GOAL OF THE EXERCISE: Go through the entries below line by line and count those containing "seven"; the answer is that count alone.
*** PROVIDED DATA Section Begins ***
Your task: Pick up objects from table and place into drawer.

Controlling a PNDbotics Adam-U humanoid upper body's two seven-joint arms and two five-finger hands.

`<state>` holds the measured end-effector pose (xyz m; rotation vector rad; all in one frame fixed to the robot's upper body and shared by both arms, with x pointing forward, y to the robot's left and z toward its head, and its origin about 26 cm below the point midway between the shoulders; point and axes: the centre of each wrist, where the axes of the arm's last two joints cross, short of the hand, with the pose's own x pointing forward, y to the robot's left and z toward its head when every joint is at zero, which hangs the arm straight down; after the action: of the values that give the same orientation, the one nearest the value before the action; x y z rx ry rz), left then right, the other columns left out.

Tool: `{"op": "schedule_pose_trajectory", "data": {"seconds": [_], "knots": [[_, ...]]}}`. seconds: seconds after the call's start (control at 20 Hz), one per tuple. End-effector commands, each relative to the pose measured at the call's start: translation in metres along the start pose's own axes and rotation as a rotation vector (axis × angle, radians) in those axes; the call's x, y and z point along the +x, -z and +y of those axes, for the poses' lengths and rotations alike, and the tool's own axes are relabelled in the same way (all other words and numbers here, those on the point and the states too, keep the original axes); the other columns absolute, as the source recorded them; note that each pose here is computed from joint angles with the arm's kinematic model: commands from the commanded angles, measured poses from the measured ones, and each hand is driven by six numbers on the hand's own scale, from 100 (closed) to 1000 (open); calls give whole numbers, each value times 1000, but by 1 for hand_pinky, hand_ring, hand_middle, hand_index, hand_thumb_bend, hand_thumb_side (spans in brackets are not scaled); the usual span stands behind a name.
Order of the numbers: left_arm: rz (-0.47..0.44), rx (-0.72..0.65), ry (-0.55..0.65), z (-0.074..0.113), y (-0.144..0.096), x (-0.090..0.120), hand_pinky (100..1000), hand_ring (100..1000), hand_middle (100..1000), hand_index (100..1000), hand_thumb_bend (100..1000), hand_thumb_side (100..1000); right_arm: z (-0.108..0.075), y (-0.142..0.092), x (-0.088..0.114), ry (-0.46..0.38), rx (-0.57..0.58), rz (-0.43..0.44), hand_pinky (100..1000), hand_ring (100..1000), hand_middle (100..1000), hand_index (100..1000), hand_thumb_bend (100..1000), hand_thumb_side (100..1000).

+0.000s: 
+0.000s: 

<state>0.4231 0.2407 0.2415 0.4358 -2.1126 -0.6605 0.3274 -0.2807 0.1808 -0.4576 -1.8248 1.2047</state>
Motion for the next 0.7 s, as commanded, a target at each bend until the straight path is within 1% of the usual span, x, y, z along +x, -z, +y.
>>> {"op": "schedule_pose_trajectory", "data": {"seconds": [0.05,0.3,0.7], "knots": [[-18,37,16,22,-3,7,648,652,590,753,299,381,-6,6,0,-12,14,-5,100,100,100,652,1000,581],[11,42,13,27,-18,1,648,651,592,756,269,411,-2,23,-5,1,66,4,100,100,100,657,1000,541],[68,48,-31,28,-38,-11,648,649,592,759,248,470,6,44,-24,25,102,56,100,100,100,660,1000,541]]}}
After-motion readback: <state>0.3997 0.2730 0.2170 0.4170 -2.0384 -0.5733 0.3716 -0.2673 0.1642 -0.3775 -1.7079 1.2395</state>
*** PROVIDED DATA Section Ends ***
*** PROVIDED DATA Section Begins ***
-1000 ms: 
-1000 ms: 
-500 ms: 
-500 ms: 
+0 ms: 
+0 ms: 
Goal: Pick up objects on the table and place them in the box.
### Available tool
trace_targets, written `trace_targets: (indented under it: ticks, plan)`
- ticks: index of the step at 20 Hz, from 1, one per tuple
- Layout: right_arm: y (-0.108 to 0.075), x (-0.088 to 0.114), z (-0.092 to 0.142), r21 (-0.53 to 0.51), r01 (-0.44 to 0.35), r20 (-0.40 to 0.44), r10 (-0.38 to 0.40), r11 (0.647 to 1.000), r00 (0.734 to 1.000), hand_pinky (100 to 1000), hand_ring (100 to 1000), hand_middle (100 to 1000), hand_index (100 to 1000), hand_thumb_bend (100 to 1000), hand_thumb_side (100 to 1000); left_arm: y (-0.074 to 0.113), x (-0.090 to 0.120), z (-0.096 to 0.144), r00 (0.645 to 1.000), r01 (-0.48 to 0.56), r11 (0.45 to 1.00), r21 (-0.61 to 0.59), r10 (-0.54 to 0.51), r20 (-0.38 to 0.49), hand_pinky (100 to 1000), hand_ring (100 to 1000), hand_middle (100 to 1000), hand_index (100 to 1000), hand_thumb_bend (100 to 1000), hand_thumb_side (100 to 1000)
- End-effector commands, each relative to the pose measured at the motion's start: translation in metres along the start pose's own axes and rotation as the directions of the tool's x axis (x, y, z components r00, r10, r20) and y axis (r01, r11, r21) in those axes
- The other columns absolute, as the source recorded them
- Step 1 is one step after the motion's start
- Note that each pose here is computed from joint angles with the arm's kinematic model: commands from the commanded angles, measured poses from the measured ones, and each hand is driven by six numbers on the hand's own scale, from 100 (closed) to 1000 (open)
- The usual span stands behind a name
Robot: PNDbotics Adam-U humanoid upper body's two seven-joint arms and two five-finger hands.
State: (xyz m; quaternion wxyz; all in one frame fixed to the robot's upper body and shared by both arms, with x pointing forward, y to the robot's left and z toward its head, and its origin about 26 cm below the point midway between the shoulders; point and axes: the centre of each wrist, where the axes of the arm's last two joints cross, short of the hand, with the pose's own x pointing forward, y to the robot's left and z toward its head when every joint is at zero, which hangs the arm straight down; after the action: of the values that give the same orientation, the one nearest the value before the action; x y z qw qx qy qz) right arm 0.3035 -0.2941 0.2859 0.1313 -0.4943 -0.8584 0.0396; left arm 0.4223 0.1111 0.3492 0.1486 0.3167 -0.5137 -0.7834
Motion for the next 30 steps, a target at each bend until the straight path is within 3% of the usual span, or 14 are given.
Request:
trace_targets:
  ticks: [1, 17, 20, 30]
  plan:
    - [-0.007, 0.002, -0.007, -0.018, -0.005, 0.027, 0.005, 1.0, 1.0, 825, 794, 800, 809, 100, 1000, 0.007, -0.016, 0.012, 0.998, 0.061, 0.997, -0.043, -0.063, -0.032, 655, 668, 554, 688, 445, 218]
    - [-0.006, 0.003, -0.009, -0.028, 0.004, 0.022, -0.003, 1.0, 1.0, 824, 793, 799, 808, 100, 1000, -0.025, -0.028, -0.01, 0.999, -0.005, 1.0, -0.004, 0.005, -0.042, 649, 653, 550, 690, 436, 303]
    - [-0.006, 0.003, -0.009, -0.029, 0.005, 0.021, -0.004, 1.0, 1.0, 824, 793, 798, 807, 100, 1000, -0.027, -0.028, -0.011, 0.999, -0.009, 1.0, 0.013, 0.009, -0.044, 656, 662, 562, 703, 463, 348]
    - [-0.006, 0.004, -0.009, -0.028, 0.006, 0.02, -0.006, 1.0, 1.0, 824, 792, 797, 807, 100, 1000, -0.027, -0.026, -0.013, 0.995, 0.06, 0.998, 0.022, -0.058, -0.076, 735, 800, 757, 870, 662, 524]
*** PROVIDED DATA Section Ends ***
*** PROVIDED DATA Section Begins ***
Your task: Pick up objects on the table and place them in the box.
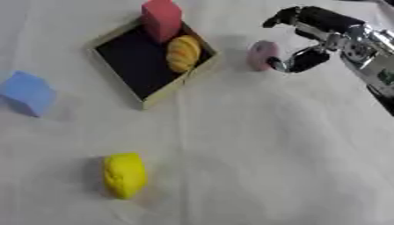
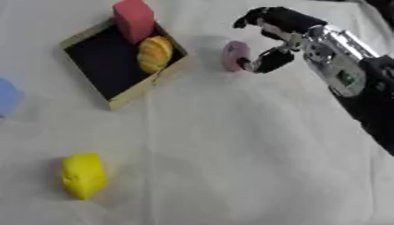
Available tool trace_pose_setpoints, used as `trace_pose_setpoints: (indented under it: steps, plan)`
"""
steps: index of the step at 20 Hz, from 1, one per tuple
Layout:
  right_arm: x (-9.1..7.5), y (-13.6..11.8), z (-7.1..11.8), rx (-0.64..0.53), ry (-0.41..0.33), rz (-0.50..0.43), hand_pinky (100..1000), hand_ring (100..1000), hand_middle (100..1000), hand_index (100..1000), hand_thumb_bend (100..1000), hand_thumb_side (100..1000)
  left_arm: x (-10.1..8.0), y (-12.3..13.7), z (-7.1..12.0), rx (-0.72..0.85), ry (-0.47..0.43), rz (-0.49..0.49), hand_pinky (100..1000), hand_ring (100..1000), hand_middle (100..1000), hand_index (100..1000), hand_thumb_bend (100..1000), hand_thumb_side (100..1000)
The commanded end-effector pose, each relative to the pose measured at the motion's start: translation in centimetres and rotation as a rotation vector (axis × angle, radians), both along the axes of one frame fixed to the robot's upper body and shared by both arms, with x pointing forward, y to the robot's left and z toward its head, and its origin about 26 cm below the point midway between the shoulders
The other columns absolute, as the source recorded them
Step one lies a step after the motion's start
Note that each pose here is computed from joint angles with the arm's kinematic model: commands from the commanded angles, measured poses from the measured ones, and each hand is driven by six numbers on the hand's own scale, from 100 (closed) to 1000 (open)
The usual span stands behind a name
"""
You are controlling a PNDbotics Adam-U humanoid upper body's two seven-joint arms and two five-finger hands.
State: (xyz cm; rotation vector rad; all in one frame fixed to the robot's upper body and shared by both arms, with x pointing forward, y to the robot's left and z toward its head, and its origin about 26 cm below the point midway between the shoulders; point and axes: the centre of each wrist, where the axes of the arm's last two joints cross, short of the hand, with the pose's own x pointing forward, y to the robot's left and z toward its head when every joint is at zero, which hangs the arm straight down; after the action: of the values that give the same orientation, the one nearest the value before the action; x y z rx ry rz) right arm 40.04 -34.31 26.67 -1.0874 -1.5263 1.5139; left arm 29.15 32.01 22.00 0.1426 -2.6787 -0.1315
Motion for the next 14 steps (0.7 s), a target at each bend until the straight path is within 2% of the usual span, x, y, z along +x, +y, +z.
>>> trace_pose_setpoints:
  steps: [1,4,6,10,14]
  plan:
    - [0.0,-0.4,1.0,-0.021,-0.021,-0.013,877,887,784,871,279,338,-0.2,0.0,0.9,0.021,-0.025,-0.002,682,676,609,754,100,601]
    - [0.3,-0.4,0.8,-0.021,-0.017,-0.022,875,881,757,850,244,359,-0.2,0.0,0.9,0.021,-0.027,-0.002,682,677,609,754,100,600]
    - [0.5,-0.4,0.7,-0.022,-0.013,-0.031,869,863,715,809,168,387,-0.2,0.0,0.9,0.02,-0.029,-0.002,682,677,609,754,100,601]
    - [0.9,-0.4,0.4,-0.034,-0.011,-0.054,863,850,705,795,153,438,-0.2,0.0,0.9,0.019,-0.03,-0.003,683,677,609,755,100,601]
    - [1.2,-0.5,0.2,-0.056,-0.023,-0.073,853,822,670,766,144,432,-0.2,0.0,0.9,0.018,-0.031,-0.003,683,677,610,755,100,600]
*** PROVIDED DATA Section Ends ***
RESULT FOR THIS EXERCISE: 3